TASK DETAILS – Return every line from the records below in which the word "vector" is found.

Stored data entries
━━━━━━

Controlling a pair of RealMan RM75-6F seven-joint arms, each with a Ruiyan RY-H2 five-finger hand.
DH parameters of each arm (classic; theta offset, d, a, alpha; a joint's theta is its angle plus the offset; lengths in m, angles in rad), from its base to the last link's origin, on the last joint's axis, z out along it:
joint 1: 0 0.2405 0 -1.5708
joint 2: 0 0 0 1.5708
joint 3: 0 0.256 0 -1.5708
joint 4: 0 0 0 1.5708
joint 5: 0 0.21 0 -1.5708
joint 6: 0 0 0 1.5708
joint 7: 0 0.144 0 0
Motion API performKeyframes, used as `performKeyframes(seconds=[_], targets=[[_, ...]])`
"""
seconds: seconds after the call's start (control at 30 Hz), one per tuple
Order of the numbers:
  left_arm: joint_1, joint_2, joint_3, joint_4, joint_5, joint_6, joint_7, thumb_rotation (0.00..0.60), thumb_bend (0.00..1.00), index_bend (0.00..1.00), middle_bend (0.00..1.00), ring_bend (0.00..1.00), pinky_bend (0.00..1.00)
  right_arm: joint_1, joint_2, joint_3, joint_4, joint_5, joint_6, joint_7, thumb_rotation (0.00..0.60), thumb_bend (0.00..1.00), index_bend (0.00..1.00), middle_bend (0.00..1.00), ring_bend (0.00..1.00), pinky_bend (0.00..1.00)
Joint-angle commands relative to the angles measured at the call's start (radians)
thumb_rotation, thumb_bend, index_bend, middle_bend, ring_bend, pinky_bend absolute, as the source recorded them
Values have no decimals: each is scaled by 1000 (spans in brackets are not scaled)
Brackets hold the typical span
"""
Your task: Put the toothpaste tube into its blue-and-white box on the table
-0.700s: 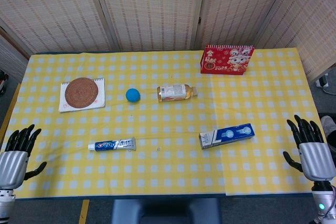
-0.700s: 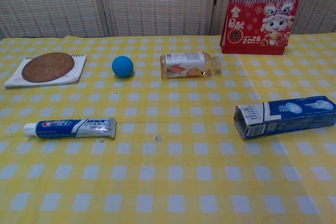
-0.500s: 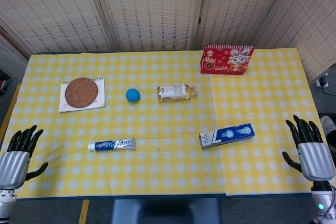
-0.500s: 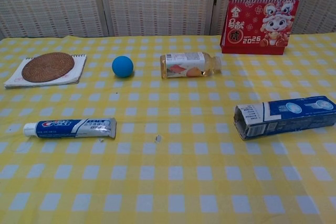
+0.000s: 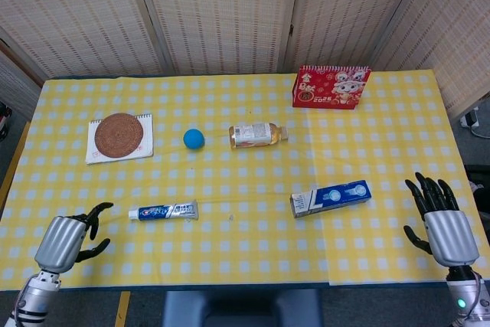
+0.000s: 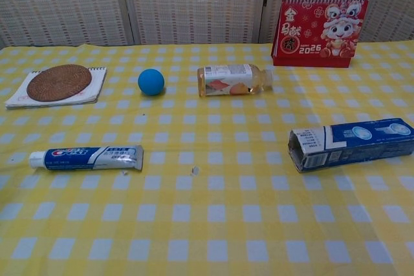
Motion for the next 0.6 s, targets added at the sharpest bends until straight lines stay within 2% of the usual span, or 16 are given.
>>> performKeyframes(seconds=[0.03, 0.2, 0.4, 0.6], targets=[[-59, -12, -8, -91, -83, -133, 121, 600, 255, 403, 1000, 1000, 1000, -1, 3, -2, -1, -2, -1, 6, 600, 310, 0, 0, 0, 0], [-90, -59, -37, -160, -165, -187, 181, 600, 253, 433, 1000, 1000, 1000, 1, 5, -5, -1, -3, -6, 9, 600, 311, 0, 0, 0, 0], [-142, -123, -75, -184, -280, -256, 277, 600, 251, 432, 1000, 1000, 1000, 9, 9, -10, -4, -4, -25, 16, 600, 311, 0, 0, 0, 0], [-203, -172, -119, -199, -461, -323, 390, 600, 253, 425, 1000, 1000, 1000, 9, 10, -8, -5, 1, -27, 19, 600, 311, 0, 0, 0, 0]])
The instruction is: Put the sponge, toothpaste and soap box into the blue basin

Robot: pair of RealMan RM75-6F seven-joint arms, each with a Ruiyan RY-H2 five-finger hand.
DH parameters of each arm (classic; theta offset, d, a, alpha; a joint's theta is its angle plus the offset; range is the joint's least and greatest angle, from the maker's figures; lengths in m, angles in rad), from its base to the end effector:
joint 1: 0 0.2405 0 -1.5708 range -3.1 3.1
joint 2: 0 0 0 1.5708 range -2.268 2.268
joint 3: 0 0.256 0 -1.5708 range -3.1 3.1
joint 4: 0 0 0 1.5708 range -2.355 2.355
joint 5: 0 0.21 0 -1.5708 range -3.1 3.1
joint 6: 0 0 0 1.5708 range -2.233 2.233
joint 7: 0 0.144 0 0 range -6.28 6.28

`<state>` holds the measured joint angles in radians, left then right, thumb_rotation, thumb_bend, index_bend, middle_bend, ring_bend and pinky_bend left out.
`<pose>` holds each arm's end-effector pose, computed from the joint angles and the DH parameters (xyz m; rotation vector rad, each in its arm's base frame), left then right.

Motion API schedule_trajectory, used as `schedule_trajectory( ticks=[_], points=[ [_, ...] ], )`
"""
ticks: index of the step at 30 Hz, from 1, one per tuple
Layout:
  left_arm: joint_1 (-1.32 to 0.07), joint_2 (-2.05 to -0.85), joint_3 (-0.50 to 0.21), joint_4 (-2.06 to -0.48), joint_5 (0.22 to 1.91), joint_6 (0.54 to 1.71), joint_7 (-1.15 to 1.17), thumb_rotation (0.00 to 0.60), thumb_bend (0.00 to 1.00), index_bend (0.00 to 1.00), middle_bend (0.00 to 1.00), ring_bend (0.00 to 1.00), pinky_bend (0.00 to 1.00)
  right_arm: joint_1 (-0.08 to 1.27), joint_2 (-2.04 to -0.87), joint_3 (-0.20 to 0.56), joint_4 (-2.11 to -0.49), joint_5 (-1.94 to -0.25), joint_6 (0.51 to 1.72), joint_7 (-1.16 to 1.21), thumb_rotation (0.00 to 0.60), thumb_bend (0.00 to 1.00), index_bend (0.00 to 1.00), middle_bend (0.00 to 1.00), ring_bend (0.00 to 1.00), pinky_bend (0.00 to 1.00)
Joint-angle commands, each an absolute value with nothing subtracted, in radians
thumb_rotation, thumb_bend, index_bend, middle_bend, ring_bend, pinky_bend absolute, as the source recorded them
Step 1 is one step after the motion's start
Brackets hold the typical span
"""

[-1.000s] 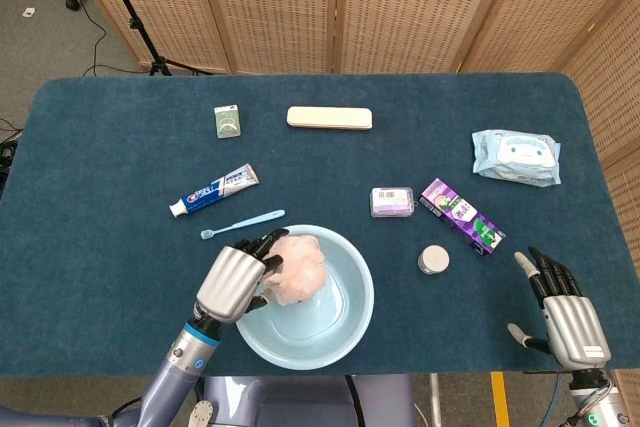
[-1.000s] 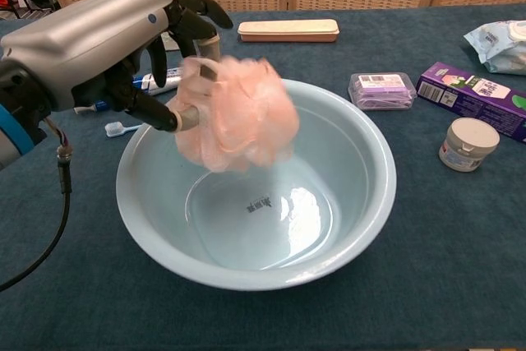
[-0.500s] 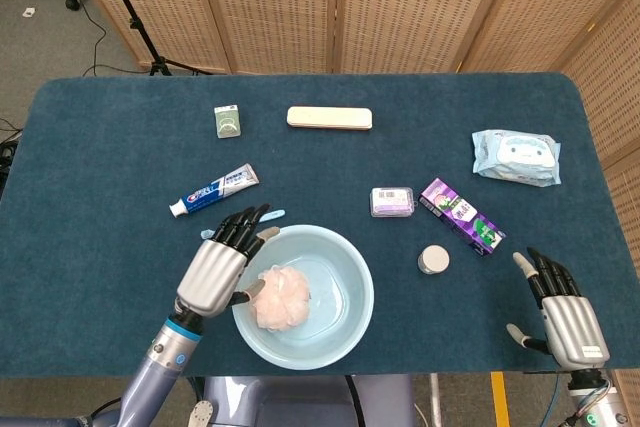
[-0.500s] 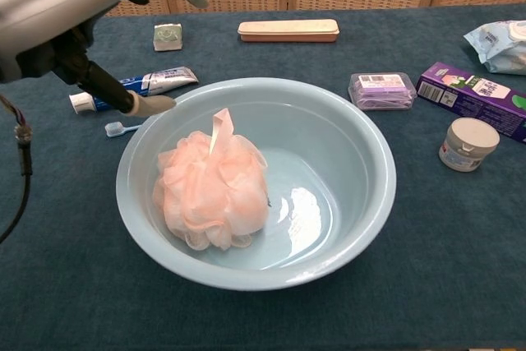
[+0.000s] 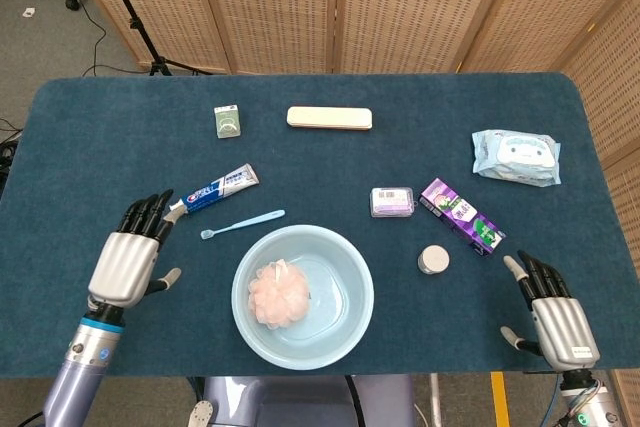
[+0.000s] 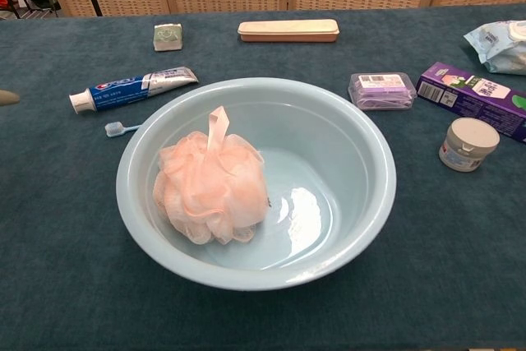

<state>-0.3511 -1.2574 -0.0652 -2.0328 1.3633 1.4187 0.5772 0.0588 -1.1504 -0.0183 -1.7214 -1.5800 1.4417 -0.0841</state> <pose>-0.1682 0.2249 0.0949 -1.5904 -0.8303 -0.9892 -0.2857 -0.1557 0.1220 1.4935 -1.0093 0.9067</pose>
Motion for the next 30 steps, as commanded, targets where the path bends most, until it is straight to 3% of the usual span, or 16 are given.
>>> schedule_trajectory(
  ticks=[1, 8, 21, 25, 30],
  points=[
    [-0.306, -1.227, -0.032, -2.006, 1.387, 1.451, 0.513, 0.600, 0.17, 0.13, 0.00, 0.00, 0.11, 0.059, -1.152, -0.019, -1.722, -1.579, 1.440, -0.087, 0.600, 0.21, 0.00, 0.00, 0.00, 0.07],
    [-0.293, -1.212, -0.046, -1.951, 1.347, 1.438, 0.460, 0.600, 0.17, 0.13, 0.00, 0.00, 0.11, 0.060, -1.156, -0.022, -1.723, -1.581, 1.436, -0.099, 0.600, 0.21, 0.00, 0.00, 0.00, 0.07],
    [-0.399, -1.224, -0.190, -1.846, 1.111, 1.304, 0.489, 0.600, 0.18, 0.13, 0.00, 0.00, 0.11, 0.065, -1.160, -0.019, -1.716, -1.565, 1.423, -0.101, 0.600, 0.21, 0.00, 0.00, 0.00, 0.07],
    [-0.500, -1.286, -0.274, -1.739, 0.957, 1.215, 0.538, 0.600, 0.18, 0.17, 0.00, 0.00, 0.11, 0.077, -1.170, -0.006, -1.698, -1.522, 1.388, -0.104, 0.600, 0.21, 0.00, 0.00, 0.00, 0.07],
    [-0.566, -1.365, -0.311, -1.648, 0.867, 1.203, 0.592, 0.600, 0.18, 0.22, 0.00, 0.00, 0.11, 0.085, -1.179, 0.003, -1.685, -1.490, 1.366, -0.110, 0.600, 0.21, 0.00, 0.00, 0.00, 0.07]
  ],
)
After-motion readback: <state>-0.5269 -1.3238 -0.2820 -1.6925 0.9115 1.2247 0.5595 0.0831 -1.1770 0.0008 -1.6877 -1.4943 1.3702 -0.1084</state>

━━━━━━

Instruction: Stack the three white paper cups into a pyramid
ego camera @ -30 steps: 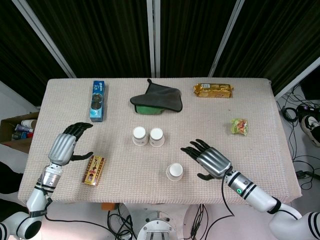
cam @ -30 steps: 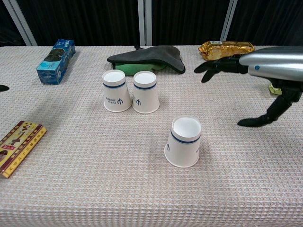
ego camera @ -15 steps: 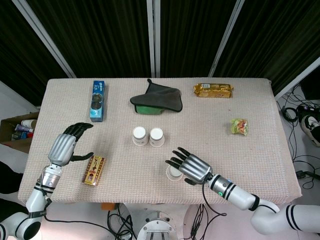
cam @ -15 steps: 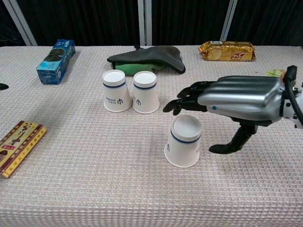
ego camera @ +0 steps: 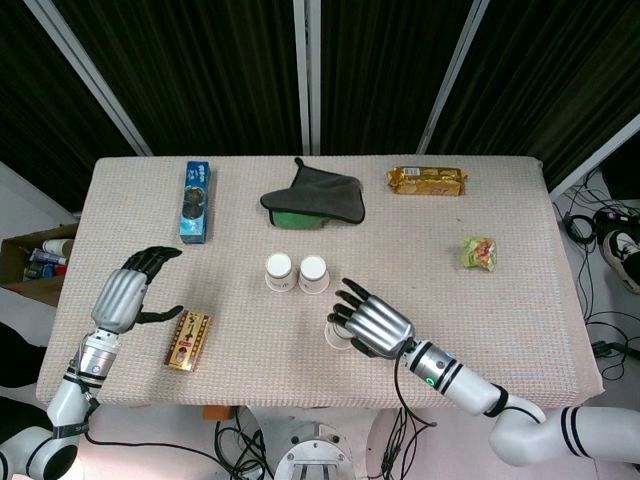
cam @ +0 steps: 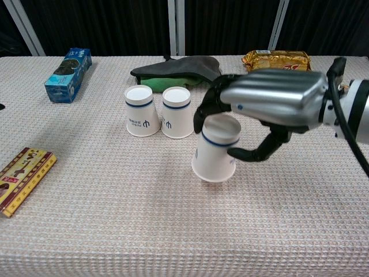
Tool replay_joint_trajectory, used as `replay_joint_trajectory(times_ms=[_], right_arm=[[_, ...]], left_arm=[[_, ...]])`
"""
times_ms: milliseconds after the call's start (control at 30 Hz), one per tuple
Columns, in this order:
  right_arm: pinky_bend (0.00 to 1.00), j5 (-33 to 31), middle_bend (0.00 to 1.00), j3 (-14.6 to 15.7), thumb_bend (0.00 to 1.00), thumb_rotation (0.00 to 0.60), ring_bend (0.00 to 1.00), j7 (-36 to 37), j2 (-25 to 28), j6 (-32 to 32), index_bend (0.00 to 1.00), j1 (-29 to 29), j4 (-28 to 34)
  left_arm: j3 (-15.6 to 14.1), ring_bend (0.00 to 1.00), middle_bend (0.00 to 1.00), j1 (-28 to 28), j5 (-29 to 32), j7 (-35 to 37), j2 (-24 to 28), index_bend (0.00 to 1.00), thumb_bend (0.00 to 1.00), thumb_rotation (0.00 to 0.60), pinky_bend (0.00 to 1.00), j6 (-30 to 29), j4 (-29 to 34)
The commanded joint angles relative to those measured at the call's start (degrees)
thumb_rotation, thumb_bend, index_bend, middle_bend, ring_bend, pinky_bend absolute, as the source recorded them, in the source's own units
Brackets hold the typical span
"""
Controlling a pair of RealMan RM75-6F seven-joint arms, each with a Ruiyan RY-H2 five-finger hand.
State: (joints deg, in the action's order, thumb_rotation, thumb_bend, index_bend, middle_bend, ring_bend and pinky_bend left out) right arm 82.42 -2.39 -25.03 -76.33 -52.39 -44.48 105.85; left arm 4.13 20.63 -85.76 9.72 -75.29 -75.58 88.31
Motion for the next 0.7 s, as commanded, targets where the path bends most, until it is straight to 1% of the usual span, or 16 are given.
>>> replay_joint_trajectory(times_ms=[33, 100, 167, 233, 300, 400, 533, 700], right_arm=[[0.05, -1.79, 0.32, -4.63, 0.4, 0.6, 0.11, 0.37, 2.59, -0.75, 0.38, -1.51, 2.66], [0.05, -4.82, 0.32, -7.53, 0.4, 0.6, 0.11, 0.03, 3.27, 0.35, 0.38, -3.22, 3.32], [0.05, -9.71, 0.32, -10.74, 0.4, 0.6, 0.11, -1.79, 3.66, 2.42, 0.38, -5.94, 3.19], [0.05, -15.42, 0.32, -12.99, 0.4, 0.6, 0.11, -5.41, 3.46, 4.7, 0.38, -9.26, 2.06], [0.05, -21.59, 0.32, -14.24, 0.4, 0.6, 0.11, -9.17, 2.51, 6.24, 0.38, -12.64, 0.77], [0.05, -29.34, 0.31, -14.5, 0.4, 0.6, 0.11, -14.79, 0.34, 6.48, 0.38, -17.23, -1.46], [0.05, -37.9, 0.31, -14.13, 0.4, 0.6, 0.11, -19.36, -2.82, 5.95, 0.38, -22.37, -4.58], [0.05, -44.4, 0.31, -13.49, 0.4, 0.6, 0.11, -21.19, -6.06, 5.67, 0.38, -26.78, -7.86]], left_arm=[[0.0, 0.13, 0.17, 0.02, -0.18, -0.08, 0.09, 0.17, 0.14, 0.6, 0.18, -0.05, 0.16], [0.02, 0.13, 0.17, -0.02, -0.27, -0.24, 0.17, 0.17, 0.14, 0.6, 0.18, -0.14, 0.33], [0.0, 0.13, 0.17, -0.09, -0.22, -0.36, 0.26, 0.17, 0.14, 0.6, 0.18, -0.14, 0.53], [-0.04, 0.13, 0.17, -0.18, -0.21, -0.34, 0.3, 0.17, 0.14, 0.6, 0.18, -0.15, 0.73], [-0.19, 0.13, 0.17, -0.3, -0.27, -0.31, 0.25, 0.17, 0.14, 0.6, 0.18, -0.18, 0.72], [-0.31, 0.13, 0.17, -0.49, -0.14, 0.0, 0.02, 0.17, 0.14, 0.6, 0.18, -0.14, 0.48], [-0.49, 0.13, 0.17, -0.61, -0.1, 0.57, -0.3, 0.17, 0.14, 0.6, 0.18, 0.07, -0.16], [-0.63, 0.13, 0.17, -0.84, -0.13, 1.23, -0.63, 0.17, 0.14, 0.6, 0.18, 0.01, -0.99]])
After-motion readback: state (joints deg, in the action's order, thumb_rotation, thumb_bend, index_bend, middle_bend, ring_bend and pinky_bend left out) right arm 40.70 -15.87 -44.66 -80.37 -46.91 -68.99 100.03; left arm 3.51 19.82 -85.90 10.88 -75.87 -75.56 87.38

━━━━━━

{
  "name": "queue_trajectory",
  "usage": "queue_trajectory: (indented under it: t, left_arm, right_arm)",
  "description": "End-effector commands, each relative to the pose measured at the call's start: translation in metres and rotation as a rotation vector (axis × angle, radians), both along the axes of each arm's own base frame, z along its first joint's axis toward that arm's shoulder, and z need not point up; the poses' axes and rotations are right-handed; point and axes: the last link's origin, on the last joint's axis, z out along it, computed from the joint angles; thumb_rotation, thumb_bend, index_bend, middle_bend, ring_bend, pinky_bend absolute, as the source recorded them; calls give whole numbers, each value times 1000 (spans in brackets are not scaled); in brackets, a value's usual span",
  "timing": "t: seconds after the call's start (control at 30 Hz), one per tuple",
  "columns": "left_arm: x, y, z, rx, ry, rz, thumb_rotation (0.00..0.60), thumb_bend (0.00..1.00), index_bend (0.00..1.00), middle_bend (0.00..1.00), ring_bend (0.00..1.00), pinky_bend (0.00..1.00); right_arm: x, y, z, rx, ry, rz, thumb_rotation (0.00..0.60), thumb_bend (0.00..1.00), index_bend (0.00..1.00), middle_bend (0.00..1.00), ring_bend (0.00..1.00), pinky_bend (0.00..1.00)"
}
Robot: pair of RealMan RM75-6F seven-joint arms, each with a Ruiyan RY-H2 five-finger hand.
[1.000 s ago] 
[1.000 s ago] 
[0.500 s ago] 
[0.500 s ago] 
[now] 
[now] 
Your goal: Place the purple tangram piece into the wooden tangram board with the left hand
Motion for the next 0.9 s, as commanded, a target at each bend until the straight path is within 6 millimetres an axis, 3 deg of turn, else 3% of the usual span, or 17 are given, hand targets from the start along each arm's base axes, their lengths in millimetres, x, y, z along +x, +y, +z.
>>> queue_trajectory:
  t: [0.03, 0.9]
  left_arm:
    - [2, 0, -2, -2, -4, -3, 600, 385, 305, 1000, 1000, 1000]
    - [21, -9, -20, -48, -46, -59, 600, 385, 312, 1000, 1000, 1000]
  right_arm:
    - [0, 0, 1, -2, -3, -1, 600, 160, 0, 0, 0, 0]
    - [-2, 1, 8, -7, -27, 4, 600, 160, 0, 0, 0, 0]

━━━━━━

FINISHED TASK –
`<pose>` holds each arm's end-effector pose, computed from the joint angles and the DH parameters (xyz m; rotation vector rad, each in its arm's base frame), left then right.
  "description": "End-effector commands, each relative to the pose measured at the call's start: translation in metres and rotation as a rotation vector (axis × angle, radians), both along the axes of each arm's own base frame, z along its first joint's axis toward that arm's shoulder, and z need not point up; the poses' axes and rotations are right-handed; point and axes: the last link's origin, on the last joint's axis, z out along it, computed from the joint angles; thumb_rotation, thumb_bend, index_bend, middle_bend, ring_bend, pinky_bend absolute, as the source recorded them; calls give whole numbers, each value times 1000 (spans in brackets are not scaled); in brackets, a value's usual span",

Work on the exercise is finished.